The Letter, Issue 16, Summer 1999, Pages 92 - 126


THE OBJECT OF ITS AFFECTION

Reconsidering Temporality and Object-Choice in Lacan's Theory of Sexual Difference

Adrian Johnston


Introduction

... when one gives rise to two (quand un fait deux), there is never a return. They don't revert to making one again, even if it is a new one. Aufhebung is one of philosophy's pretty little dreams.[1]
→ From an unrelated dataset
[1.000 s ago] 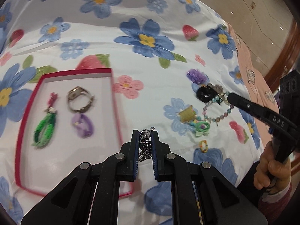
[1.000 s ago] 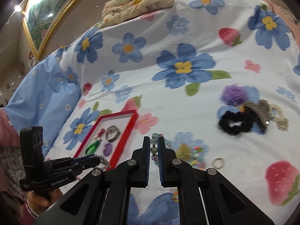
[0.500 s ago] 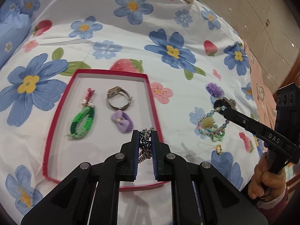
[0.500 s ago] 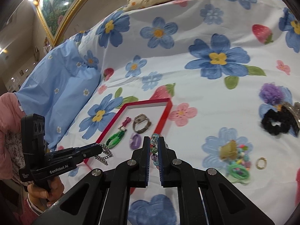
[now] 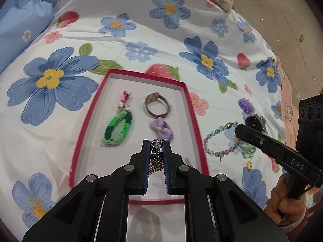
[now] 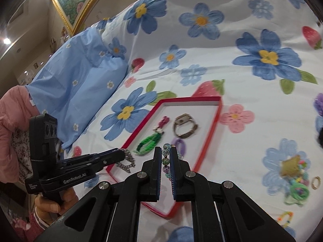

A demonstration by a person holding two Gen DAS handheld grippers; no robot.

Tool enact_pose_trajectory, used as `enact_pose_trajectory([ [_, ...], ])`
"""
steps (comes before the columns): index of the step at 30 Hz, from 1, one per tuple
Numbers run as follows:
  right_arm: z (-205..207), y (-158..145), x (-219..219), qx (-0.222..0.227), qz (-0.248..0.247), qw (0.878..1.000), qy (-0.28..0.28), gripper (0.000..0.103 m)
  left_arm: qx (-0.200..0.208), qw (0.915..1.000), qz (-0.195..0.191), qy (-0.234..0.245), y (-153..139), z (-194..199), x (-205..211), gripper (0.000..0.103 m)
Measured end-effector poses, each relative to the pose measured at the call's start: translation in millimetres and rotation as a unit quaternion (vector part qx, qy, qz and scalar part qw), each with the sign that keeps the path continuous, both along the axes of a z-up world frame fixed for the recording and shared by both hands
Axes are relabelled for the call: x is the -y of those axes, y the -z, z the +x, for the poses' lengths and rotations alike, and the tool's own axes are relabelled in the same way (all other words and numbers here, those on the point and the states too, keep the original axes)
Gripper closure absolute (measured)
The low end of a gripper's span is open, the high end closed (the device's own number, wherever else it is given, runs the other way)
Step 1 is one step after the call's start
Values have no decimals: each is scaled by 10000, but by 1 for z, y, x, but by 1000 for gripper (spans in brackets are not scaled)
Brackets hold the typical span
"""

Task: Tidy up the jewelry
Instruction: 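Carry the chain and bracelet over the red tray and lower them inside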

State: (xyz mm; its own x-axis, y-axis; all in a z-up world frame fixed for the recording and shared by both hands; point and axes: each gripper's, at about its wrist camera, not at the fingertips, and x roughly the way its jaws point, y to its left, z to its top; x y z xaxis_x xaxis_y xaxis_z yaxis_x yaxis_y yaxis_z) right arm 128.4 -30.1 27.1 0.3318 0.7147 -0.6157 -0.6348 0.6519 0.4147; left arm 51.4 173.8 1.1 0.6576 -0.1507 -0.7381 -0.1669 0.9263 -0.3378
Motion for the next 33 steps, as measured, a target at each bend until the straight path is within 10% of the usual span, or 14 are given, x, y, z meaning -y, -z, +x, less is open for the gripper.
enact_pose_trajectory([
  [33, 37, 83, -75, -429, -1191, 9915, -303, 95, -779, 9963, 100, -361, 72, 29, -40, 92],
])
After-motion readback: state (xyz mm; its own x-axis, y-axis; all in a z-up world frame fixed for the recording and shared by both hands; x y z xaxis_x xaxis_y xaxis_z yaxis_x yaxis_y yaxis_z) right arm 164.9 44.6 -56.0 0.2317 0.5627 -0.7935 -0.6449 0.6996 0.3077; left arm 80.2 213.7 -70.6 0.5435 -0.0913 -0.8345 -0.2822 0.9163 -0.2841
Despite its foundational orientation towards the notion of sexuality, Freudian psychoanalysis ironically spends a scant amount of time speaking of what one is most inclined to associate with making love - that is, love itself. It is only as regards two interlinked phenomena that Freud feels compelled to address the topic of amorous sentiments. The first location where love finds a place in psychoanalysis is the dynamic of the transference. In the transference, love is merely the emotional epiphenomenon of a duped, deceived ego that misrecognises its interlocutor. The second schema to which analysis relegates love is the mechanism of object-choice. The notion of such a mechanism maintains that the individual's personal history of loving relationships is nothing more than the repetition of a limited number of childhood refrains: 'love consists of new editions of old traits ... But this is the essential character of every state of being in love. There is no such state which does not reproduce infantile prototypes'.[2] In both the transference and object-choice, Freud posits that love is always a matter of a case of mistaker. identity'; the psyche cannot help but cast the shadow of irrecoverable past ties upon whatever it encounters in its present milieu.

According to Freud, instead of achieving a rapport with others through emotion, one simply relates to a set of iterable traits, marks, and characteristics that psychoanalysis treats as divorced from their anthropomorphic vessels. Each love object is almost entirely reducible to the unconscious coordinates which serve as the triggers of desire (that is, the partial objects: a glint in the eye, a certain modulation of the voice, a manner of posture, etc.). Each partner in the patient's life history is merely a carrier of one of these 'signs of 'love". Amorous sentiment is the 'svmptom' catalysed by the appearance of an unconscious indicator of this type. In this sense, psychoanalysis can treat love as a symptomatic manifestation of a part-object fetish.[3] This is the set of Freudian claims that Lacan adopts in pronouncing that, 'there's no such thing as a sexual relationship.[4]